━━━━━ Data to use ━━━━━

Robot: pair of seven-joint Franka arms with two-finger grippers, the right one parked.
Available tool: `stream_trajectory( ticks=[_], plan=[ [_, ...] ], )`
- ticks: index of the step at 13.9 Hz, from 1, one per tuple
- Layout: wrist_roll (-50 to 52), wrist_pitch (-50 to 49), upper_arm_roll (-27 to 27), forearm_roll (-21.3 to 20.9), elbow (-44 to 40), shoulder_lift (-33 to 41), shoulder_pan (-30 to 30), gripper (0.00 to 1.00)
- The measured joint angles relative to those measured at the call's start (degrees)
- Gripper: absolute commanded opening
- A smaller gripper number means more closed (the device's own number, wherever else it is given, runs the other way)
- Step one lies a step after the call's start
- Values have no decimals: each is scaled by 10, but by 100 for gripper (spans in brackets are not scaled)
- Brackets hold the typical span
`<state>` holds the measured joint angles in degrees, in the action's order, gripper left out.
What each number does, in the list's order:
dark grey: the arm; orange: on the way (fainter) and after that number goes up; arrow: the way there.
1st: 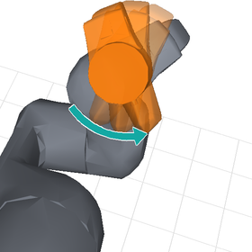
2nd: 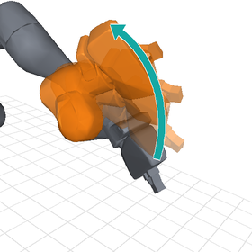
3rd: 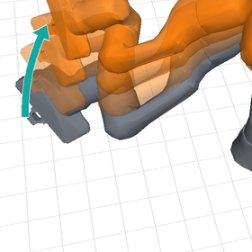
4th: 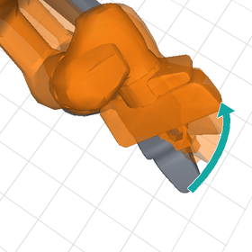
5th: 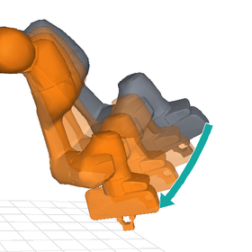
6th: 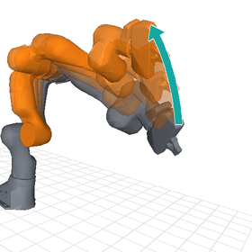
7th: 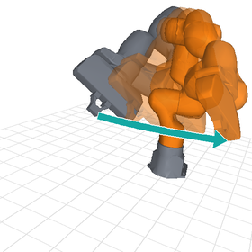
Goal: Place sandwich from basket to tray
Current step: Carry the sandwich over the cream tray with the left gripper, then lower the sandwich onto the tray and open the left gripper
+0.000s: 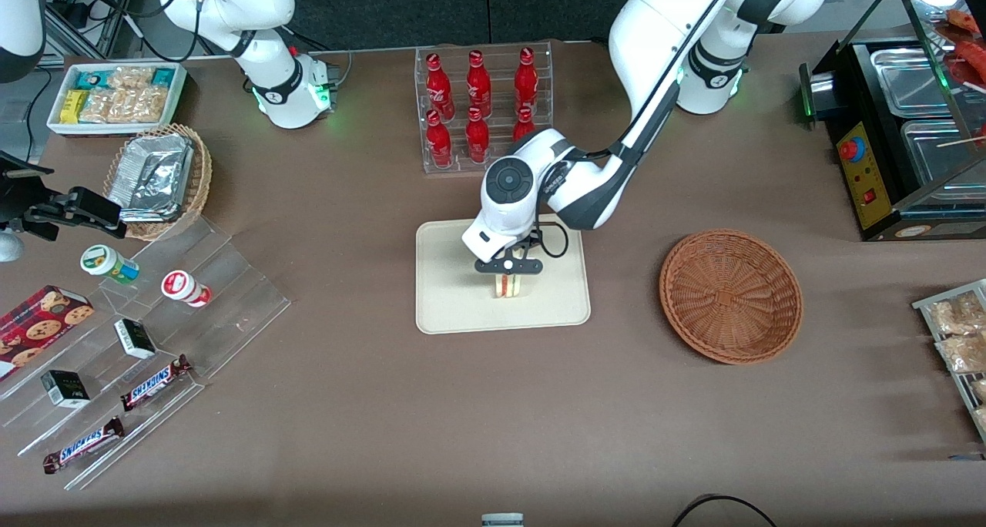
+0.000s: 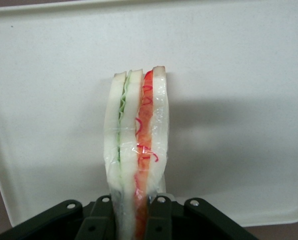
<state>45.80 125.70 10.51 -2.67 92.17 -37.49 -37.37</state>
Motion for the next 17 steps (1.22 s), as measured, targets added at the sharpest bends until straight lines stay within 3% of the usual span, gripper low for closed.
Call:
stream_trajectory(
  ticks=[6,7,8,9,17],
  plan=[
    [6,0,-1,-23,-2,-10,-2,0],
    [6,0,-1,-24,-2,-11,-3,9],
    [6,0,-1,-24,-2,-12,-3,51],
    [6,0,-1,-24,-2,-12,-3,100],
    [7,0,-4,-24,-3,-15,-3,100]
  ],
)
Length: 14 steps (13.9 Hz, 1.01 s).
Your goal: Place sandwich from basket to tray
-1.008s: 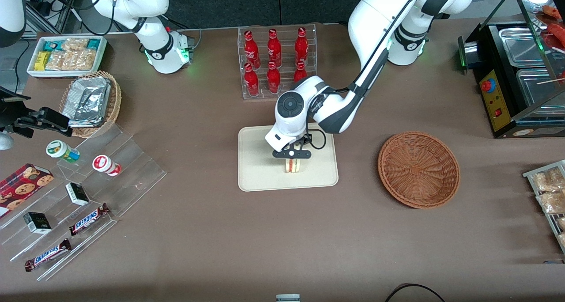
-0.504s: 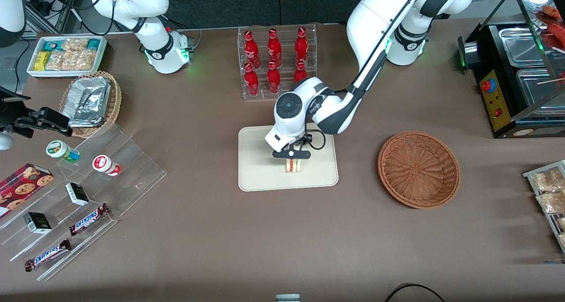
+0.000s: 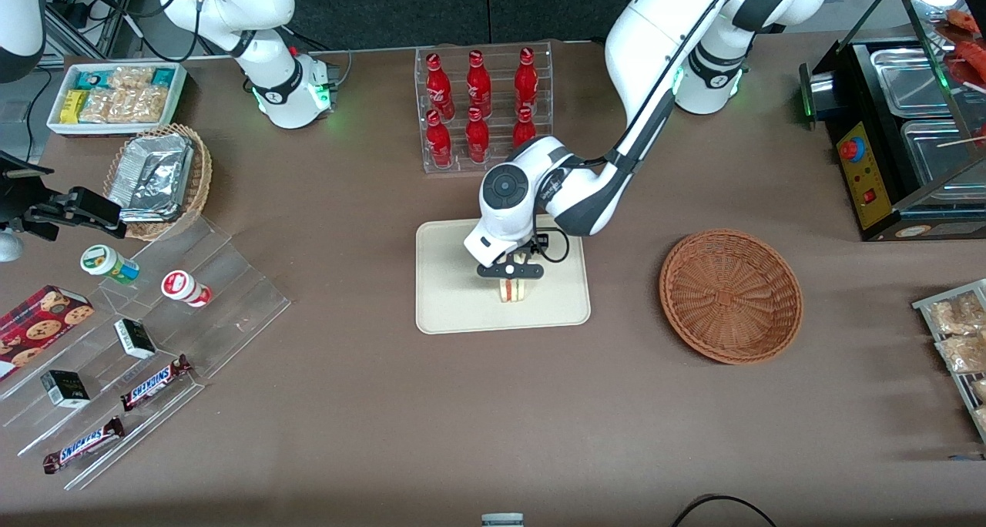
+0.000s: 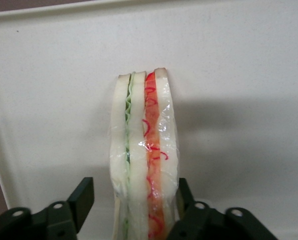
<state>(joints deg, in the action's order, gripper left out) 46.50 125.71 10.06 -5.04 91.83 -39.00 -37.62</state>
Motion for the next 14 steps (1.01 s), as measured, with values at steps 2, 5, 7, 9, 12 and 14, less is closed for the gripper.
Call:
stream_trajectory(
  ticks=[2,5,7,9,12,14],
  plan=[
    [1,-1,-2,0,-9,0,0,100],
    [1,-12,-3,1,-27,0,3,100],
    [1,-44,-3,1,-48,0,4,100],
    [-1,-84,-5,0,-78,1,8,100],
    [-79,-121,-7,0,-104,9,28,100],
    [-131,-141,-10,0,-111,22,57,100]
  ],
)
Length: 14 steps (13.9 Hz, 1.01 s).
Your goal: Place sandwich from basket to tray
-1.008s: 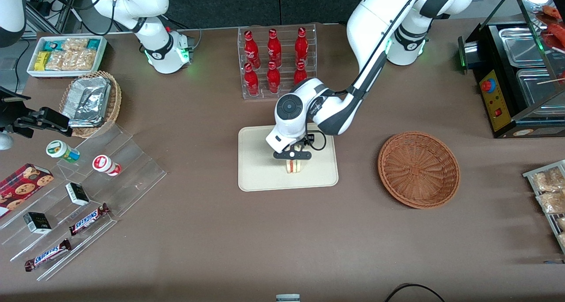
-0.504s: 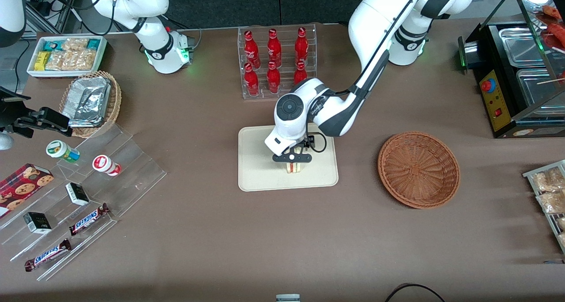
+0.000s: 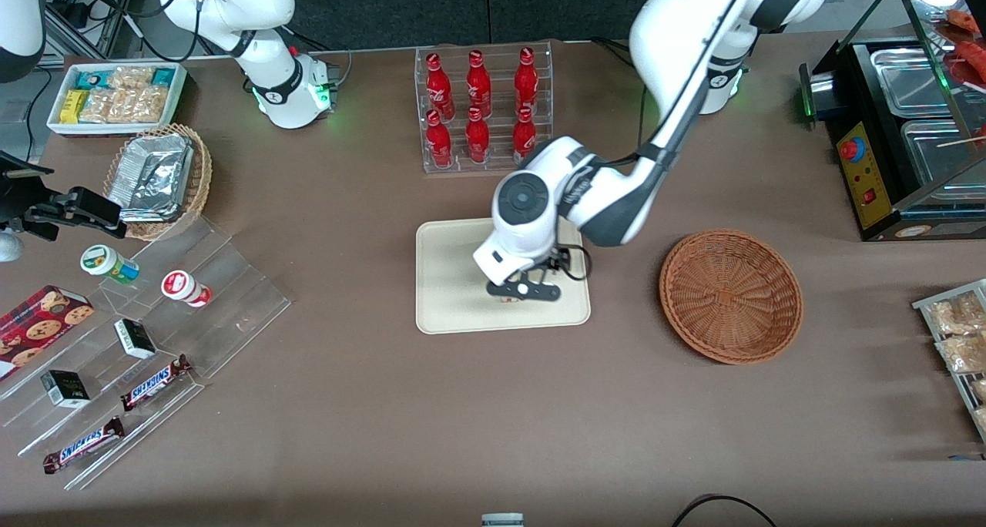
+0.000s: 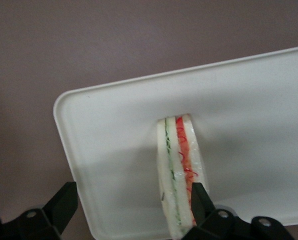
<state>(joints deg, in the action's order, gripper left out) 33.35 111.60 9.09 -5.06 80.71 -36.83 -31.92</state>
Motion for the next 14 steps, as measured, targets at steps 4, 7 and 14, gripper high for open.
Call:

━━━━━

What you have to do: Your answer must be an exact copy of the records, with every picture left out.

Response for this exercise:
Robot: pair of seven-joint Franka arms with two-finger grippers, the right one parked.
Available tool: `stream_trajectory( ticks=[_], plan=[ [_, ...] ], )`
- ticks: index of the step at 13.9 Hz, from 1, one per tuple
- Layout: wrist_roll (-50 to 52), wrist_pitch (-50 to 49), upper_arm_roll (-27 to 27), forearm_roll (-21.3 to 20.9), elbow (-44 to 40), shoulder_lift (-33 to 41), shoulder_pan (-30 to 30), gripper (0.00 to 1.00)
- The measured joint angles relative to those measured at the call's start (degrees)
- Gripper: absolute commanded opening
- A smaller gripper number means more closed (the device's own number, wherever else it is given, runs the other way)
- Step one lies a step after the call's start
- Values have no decimals: each is scaled by 10, but by 100 for gripper (spans in brackets are not scaled)
- Brackets hold the typical span
`<state>` holds the measured joint angles in degrees, in the action's order, gripper left out.
What each number does, in the list's order:
dark grey: the arm; orange: on the way (fainter) and after that number goes up; arrow: the way there.
1st: 
2nd: 
3rd: 
4th: 
5th: 
6th: 
7th: 
Goal: Place sandwich from basket to tray
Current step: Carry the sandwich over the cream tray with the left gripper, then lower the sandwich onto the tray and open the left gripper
+0.000s: 
+0.000s: 
<state>45.80 125.70 10.51 -2.67 92.17 -37.49 -37.37</state>
Motion for the next 17 steps (1.22 s), as measured, targets added at the sharpest bends until straight lines stay within 3% of the usual span, gripper low for closed.
Call:
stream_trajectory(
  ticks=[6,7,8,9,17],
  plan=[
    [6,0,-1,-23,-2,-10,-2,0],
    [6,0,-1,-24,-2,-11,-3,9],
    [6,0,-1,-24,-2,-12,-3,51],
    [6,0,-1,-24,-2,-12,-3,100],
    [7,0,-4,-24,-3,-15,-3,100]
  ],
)
Length: 14 steps (13.9 Hz, 1.01 s).
Your goal: Place sandwich from basket to tray
-1.008s: 
-0.504s: 
+0.000s: 
+0.000s: 
<state>(joints deg, in the action's order, gripper left out) 46.50 125.71 10.06 -5.04 91.83 -39.00 -37.62</state>
Motion for the next 14 steps (1.01 s), as measured, with values at steps 2, 5, 7, 9, 12 and 14, less is closed for the gripper.
Call:
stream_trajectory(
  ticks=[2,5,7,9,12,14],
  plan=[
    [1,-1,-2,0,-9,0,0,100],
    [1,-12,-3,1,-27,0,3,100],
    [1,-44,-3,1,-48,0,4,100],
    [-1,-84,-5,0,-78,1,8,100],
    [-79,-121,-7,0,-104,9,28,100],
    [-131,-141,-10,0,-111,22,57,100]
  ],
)
Length: 14 steps (13.9 Hz, 1.01 s).
Your goal: Place sandwich from basket to tray
-1.008s: 
-0.504s: 
+0.000s: 
+0.000s: 
<state>(joints deg, in the action's order, gripper left out) 33.35 111.60 9.09 -5.06 80.71 -36.83 -31.92</state>
Motion for the next 14 steps, as measured, targets at steps 4, 7 and 14, gripper high for open.
Call:

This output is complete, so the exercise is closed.